* TASK ITEM
Print the data below verbatim, minus images.

*-*-*

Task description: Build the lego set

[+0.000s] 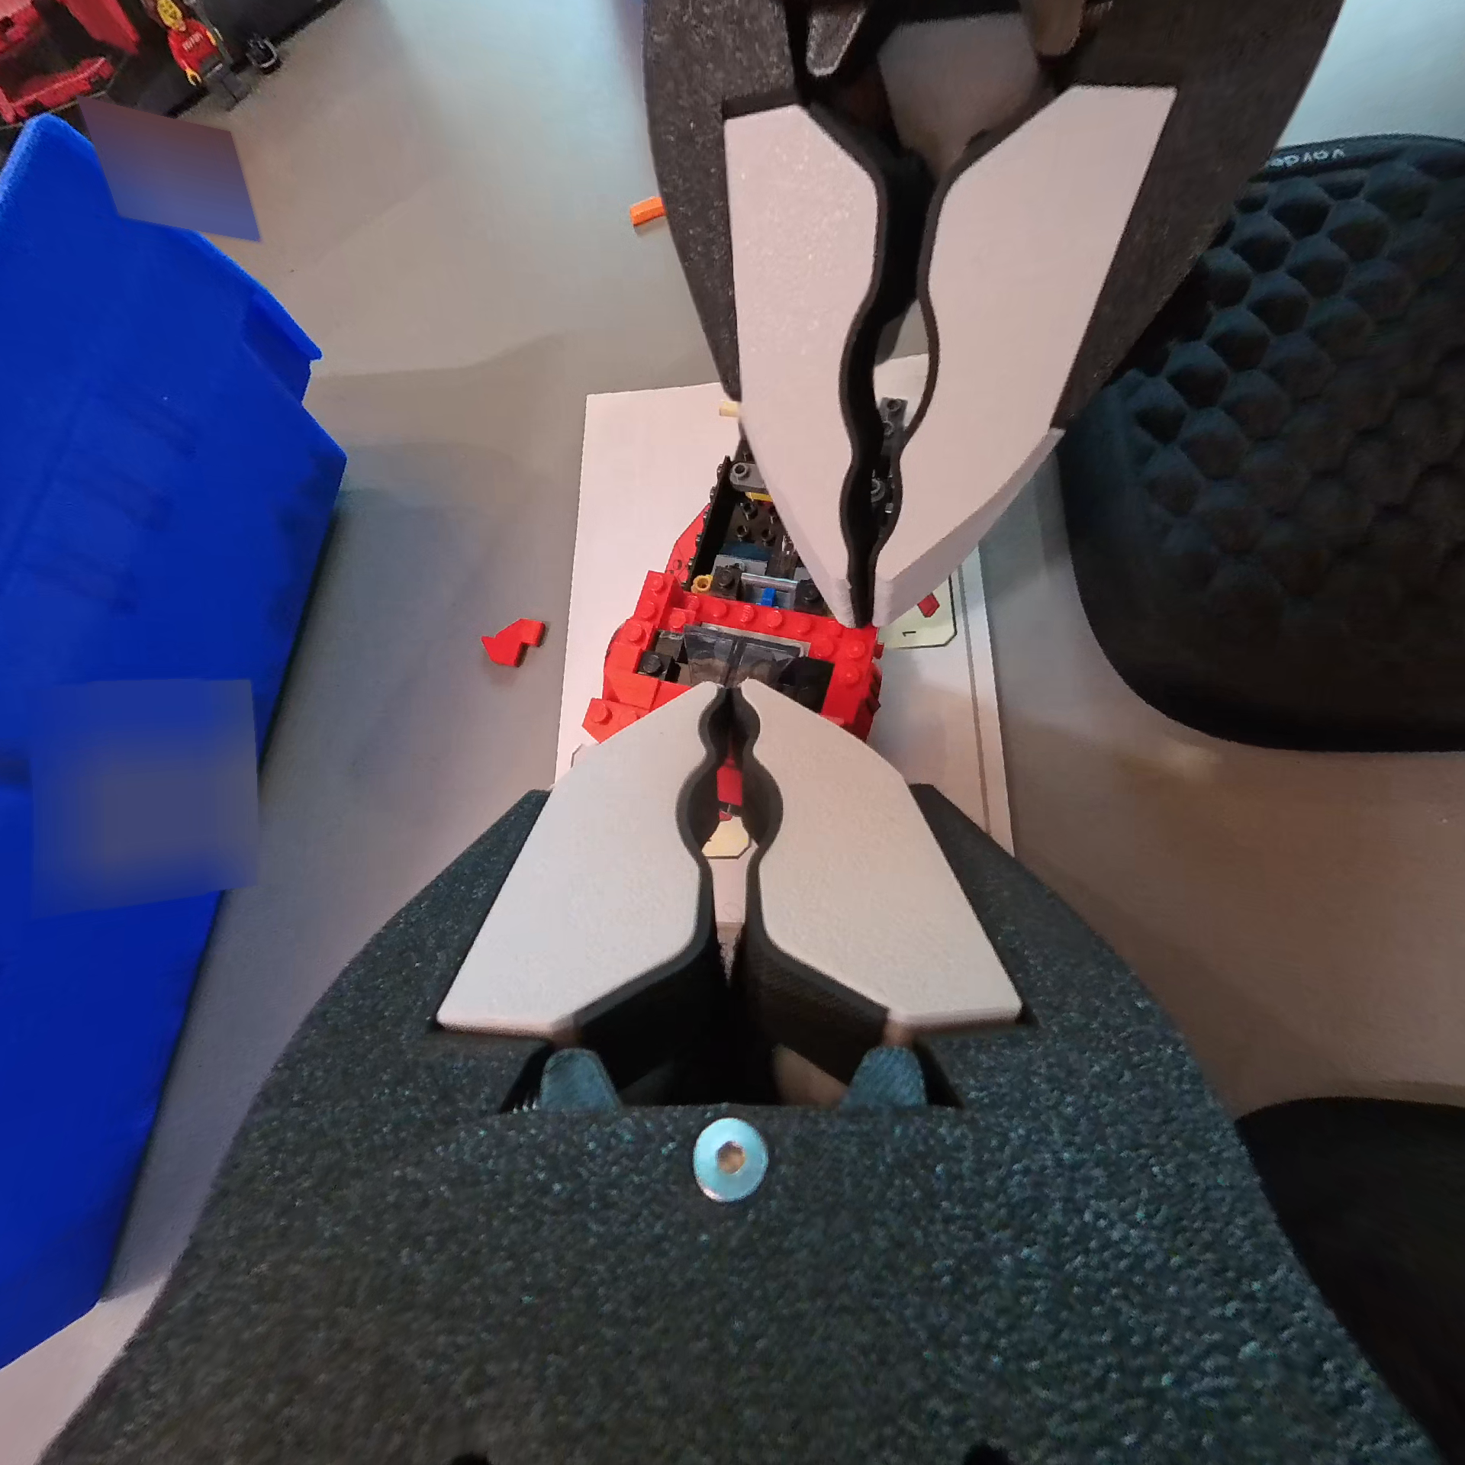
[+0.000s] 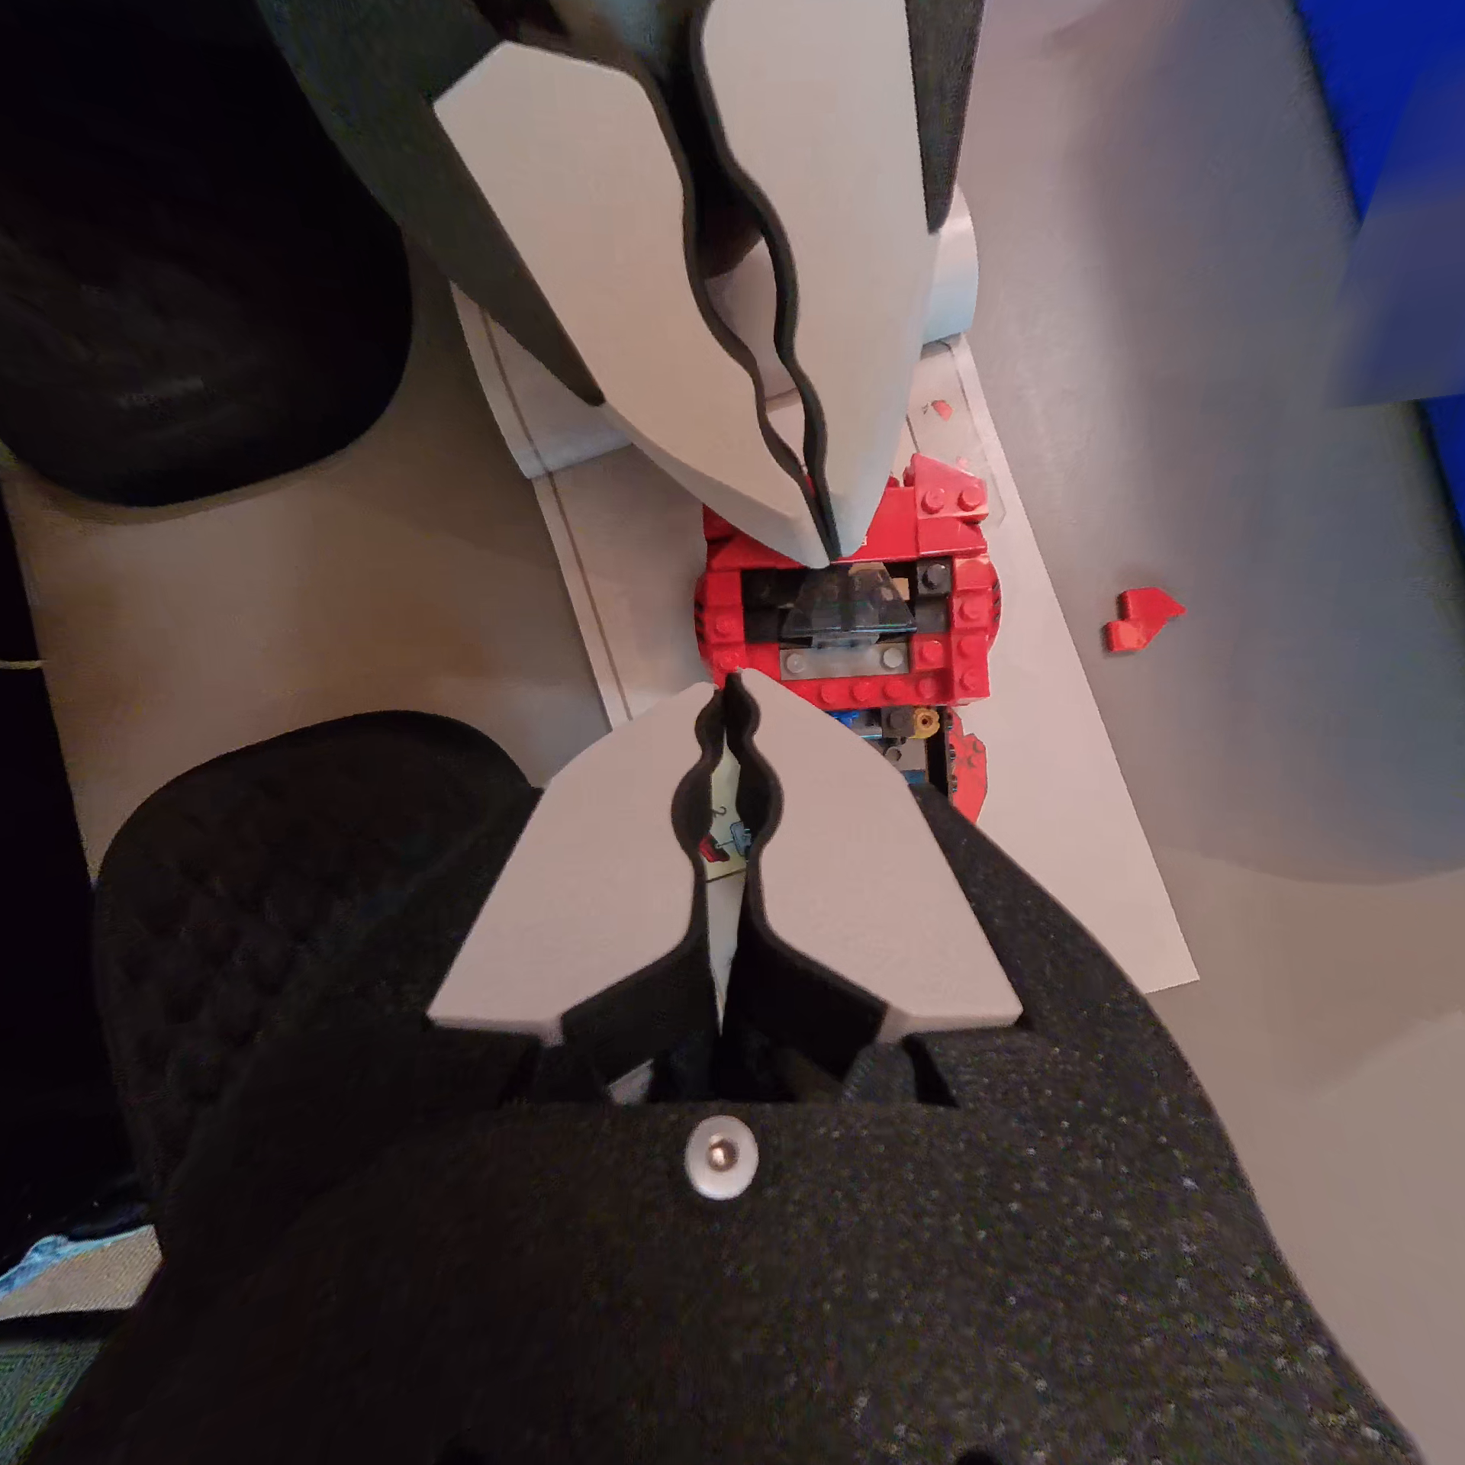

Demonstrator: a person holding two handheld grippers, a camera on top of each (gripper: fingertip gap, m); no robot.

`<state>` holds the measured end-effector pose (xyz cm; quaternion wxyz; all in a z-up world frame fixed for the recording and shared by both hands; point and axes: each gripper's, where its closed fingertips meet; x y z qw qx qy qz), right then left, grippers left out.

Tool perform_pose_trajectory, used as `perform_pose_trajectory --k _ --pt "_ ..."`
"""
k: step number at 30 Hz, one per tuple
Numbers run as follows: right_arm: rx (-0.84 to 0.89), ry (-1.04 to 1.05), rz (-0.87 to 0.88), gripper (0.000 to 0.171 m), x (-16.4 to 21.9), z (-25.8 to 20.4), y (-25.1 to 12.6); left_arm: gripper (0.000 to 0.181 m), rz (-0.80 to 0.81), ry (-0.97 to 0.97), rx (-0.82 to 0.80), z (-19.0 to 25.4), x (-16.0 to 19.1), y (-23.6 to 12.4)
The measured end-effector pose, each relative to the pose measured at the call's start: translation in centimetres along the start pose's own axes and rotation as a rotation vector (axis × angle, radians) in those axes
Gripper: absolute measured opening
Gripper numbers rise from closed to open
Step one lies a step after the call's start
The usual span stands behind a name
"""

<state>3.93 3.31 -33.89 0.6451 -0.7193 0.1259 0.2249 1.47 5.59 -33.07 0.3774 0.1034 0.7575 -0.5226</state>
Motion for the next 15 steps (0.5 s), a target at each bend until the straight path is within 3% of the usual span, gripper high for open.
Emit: perform_pose_trajectory --k 3,15 --pt "-0.042 0.021 0.057 0.000 -1.04 -0.23 -0.23 0.000 -0.002 0.000 -0.004 -0.02 0.00 0.00" --pt "-0.031 0.075 -0.026 0.001 -0.34 -0.01 0.39 0.000 0.000 -0.002 0.000 0.03 -0.03 0.00"
Point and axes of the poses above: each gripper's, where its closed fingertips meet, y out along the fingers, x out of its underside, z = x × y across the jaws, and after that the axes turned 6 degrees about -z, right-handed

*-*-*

* RESPONSE AREA
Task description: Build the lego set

[+0.000s] 
[+0.000s] 

Demonstrator: a person holding two handheld grippers, a camera on top of each (gripper: fingertip gap, m); no robot.

`<state>` holds the measured end-effector pose (xyz cm; quaternion wxyz; all in a z-up world frame fixed for the recording and shared by both hands; point and axes: each gripper's, where its closed fingertips meet; x y z qw qx qy qz), right then left, grippers left out.

Tool perform_pose_trajectory, used as `perform_pose_trajectory --k _ --pt "_ ..."`
"""
k: step number at 30 Hz, one per tuple
Numbers run as follows: right_arm: rx (-0.84 to 0.89), ry (-1.04 to 1.05), rz (-0.87 to 0.88), gripper (0.000 to 0.171 m), x (-16.4 to 21.9), z (-25.8 to 20.4), y (-25.1 to 12.6); left_arm: gripper (0.000 to 0.181 m), rz (-0.80 to 0.81), ry (-0.97 to 0.97), rx (-0.82 to 0.80), z (-19.0 to 25.4), x (-16.0 to 19.1), y (-23.6 to 12.4)
The measured end-effector pose, each relative to the pose measured at the call's start: translation in centimetres along the start pose's own axes and rotation as a rotation vector (axis × angle, radians) in those axes
Gripper: absolute measured opening
Gripper numbers rise from closed to open
Step one lies a step after the call's start
The usual span stands behind a name
"""

<state>3.93 3.31 -33.89 0.6451 -0.7193 0.1259 0.2249 1.47 5.59 -33.07 0.3774 0.1034 0.7575 -0.5226</state>
Motion for the next 15 steps (0.5 s), a target at each bend until the straight path is within 3% of the usual span, gripper high for open.
Emit: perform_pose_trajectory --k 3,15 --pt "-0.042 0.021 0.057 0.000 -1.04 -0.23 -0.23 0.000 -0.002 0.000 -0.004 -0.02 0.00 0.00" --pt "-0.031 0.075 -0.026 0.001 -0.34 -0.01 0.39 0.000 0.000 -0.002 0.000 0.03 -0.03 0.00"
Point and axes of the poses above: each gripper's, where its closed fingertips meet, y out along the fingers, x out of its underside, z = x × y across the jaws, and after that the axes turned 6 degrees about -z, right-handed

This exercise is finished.